WHAT TO PRODUCE -> Exact reproduction is required for the lines below starting at the line with "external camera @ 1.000" and ending at the line with "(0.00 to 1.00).", both included. No other lines, and no pictures.

(Stored items from a collection)
::::
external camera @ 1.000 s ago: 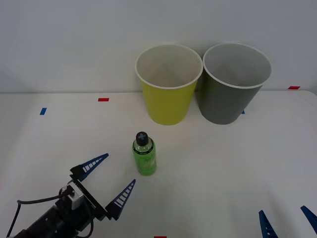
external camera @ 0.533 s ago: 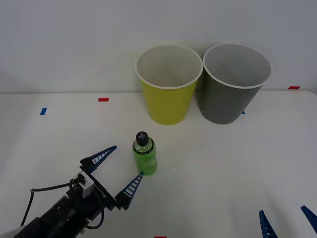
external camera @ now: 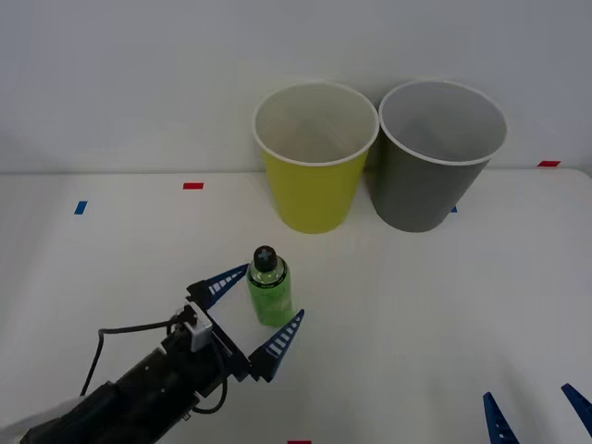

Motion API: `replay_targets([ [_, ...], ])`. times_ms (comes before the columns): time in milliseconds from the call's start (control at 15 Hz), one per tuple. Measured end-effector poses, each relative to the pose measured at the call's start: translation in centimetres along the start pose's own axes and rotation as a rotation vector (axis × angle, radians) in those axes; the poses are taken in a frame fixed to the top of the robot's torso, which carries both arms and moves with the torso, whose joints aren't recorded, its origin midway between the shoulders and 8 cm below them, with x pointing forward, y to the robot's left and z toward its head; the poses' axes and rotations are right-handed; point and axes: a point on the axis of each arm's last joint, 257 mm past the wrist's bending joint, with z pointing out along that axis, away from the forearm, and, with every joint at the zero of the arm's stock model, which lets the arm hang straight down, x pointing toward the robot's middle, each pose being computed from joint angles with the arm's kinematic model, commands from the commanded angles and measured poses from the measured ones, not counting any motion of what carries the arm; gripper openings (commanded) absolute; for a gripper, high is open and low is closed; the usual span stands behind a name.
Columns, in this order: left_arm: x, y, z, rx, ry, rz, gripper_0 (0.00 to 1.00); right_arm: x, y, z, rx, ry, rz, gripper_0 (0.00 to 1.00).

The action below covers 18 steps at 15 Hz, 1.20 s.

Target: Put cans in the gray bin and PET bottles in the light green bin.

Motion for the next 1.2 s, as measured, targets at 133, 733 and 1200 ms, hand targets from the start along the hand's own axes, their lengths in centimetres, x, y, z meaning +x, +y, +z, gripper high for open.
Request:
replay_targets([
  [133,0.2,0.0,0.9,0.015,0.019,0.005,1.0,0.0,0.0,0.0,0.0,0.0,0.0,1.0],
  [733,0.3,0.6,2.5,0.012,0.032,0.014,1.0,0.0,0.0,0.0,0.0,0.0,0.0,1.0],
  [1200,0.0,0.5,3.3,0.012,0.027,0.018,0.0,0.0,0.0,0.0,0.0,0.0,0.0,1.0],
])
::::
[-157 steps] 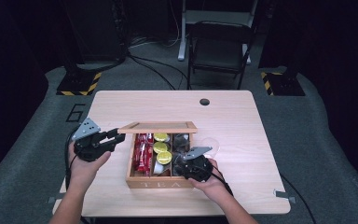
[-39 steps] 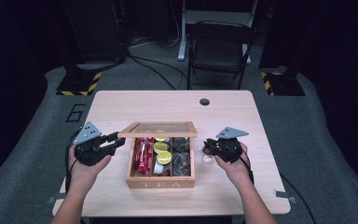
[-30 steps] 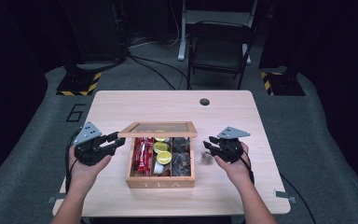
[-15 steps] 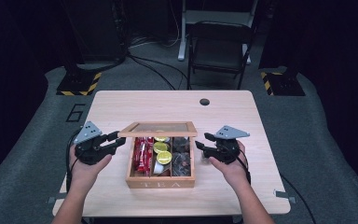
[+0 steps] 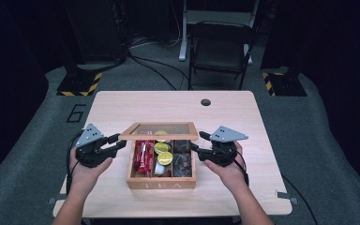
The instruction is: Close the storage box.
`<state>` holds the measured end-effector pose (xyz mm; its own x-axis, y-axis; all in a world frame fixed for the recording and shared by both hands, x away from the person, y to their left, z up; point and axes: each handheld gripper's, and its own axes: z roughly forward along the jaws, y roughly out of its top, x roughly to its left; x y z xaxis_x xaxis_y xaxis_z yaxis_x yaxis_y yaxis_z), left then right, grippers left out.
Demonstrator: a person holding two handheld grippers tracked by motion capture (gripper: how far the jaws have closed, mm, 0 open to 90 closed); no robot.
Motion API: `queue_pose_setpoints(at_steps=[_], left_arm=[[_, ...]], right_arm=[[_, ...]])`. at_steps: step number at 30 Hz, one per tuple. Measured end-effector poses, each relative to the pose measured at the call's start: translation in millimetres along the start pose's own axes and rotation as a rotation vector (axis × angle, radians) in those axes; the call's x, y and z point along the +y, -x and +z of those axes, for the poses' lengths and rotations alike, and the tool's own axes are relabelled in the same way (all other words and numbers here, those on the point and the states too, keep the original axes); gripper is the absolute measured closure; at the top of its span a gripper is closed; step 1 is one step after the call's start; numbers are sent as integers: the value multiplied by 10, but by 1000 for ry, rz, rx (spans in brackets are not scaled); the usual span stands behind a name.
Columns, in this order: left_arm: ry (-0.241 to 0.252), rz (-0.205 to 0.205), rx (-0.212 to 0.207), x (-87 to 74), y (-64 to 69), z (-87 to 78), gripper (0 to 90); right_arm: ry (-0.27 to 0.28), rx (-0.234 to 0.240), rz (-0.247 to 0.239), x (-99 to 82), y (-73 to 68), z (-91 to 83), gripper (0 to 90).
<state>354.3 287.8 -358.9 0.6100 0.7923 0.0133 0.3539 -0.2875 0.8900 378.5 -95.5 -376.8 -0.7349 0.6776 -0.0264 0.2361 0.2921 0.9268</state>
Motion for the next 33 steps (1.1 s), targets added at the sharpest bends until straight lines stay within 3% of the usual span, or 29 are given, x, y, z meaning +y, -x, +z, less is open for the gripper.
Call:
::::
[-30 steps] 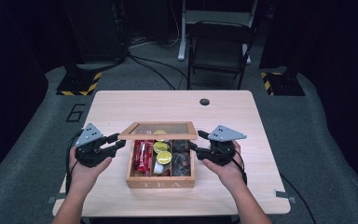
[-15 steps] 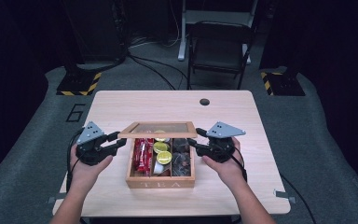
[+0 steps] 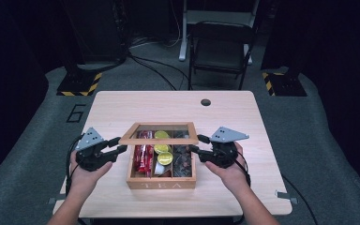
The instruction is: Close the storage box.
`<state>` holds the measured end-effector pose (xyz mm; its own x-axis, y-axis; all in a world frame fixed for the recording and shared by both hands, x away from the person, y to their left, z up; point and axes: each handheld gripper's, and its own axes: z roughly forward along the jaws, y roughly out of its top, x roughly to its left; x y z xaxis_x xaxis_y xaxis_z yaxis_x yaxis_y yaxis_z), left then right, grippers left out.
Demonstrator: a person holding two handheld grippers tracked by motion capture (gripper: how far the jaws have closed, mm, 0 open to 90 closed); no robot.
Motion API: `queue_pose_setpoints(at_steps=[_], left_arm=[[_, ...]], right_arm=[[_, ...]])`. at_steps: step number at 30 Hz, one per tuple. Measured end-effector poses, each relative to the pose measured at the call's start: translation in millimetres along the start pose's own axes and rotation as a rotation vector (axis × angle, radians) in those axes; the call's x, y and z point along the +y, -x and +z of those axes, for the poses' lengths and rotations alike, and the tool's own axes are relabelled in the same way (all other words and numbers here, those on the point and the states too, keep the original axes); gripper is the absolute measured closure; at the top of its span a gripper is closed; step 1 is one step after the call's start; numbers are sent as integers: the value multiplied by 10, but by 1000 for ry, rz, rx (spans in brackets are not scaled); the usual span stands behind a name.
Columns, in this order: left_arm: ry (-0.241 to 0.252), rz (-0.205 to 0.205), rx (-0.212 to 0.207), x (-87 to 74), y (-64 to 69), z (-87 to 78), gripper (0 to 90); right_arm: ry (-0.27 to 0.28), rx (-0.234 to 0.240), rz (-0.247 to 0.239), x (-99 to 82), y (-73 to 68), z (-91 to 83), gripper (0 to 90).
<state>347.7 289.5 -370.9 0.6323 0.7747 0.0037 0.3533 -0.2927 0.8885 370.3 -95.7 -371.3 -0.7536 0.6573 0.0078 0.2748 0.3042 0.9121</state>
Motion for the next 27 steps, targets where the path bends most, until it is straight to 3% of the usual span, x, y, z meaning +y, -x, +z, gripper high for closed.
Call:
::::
PROBLEM SOLUTION ->
external camera @ 1.000 s ago: 
external camera @ 0.533 s ago: 
external camera @ now: 

Motion API: `replay_targets([ [_, ...], ])`. times_ms (comes before the columns): time in milliseconds from the call's start (control at 15 Hz), one per tuple. Measured end-effector poses, each relative to the pose measured at the call's start: translation in centimetres along the start pose's own axes and rotation as a rotation vector (axis × angle, radians) in those axes; the poses are taken in a frame fixed to the top of the robot's torso, which carries both arms and moves with the torso, whose joints aren't recorded, its origin midway between the shoulders and 8 cm below them, with x pointing forward, y to the robot's left and z toward its head; the poses' axes and rotations are right-handed; point and axes: a point on the axis of each arm's last joint, 257 mm past the wrist's bending joint, with z pointing out along that axis, away from the forearm, and, with every joint at the zero of the arm's stock model, which lets the arm hang straight down, x pointing toward the robot's middle, each pose being computed from joint angles with the arm's kinematic model, commands from the commanded angles and measured poses from the measured ones, not counting any motion of what carries the arm; gripper openings (commanded) absolute; for a gripper, high is open and low is closed; the usual span stands behind a name.
Columns, in this order: left_arm: x, y, z, rx, ry, rz, gripper_0 (0.00 to 1.00); right_arm: x, y, z, rx, ry, rz, gripper_0 (0.00 to 1.00).

This exercise requires no additional output.